Where to focus for comms and experience? It was local that mattered. The global brand could unite and add value to each location brand, but it was the practical, on the ground aspects that were driving value share. So our client refocussed that. This is what we do. We uncover what matters and prioritise it for you. We cut to the chase, and focus on the actions for growth.

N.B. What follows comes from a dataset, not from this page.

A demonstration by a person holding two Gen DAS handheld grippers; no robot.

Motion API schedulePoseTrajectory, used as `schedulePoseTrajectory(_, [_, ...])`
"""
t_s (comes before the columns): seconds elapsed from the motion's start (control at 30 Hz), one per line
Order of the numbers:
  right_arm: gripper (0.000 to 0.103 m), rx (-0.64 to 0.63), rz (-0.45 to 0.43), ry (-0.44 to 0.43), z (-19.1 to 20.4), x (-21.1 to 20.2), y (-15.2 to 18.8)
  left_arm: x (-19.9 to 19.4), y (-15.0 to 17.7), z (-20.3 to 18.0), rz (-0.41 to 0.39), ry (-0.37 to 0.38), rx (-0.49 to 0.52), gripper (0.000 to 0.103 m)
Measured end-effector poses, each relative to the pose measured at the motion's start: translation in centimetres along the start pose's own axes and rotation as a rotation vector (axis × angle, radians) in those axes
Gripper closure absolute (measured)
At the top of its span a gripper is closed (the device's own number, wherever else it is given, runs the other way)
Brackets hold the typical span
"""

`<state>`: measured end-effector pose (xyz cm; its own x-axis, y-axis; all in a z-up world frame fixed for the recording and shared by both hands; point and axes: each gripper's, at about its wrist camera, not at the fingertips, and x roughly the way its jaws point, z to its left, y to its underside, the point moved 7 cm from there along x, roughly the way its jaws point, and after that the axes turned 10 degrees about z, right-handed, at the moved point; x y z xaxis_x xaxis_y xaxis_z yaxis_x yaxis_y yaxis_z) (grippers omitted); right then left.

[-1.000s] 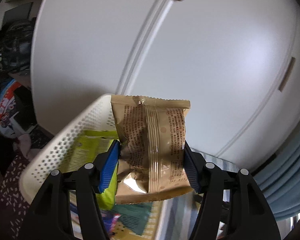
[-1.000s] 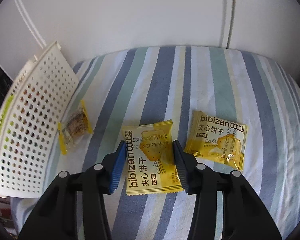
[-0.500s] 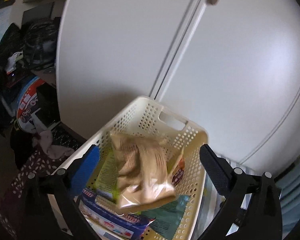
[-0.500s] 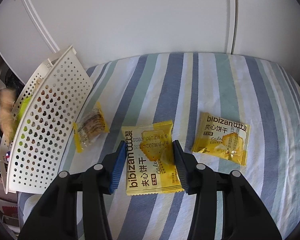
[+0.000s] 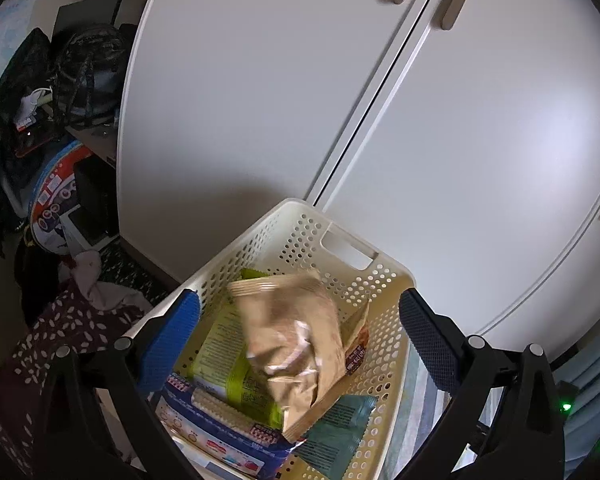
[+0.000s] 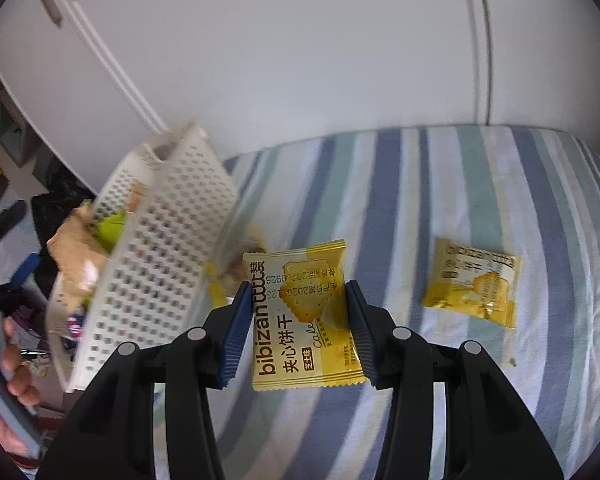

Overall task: Organize snacks
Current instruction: 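Carry the yellow bibizan pack with the right tool into the basket and release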

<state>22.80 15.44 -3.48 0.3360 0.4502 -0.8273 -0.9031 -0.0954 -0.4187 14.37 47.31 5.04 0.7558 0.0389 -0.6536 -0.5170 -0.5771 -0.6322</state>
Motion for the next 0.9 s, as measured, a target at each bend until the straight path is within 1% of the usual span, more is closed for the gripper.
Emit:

Mapping the whole experience

The challenge

You’re a market leader – globally. Everybody wants to take you on – steal market share…and you see rate of sale start to fall – slowly but significantly. ‘Good Enough’ no longer cuts it, and you can’t rely on a hard won reputation to carry you, as challenger brands have reset category boundaries and changed the parameters of excellence. You need to deliver absolute superiority. So we brought in XM: experience mapping on steroids and exploratory qual at its finest; 360°, end to end, holistic understanding of product perception at a technical and attribute level, from in store to final disposal.

What we did

We identified the touchpoints – what mattered most, when and where; telling our client where to focus time, effort and budget. We benchmarked vs competitors: where are the gaps? We understood precisely what superiority looked like in the moments that really mattered…and we brought it all to life with powerful video edits. This changed the game. We got buy in at VP level, and a new way of working for the Global R&D team. Most importantly, we got product superiority.

The emotions of Malodour

The challenge

Our client, a leading fragrance house had a new technology – truly revolutionary, but they also had a challenge: you can measure positives, you can measure negatives…but how do you measure the absence? How do you prove it? Crucially, how do you get buy in from global FMCG giants? They needed to do great science and bring it to life.

What we did

First off, fragrance is emotional. Massively. We needed to capture this and tease every moment of pain and pleasure from product users. In home visits, filmed to TVC standard struck gold: we found the meeting point of functionality and practicality and tracked it through product usage. We used Clickscape, in the moment tech, to prove product superiority. One click positive, two clicks, negative. Liking + frequency + absence of negative = revolutionary new fragrance tech – and accompanied by cinematic consumer testimonial videos it means absolute stakeholder buy in. Job done.

Creating Superiority

The challenge

There comes a point when excellence is expected in deos. The bar is set so high it’s hard to meaningfully move it any further upwards. Scientific measures and sensory panels register a difference, but differences only matter if they are consumer perceivable. Where traditional qual and quant won’t pull it out, what do you do? How do you convince buyers to stock your product? How do you justify a price increase? You put it to the extreme. We needed sweat. Lots of it. Beautiful, engaging, storytelling, compelling sweat…to create a deo story which would speak to Buyers and Consumers globally.

What we did

We found multicultural pro dancers. We put the product to the test. REALLY to the test. Hours and hours of high octane rehearsals in heated studios: we filmed real life. In real time. To TVC standard. The difference was real. It changed the deo game. It changed the R&D game: it gave the team a voice which powered through brand teams and straight to TV. It got us stocked. It got us sold. It got the bar moved even higher.

Chilled food testing

The Challenge

A market leading chilled food were expanding into ambient. The product was best in class but not cheap. How do we price it right to drive sales time after time? We knew the product was premium, but could we price it that way?

What we did

We asked the traditional measures in not-so-traditional ways. The first look at the product was at shelf. What’s too cheap, too expensive and just about right? … But we went beyond this; we got people to take it home – eat it in the real world and tell us again: what would they pay?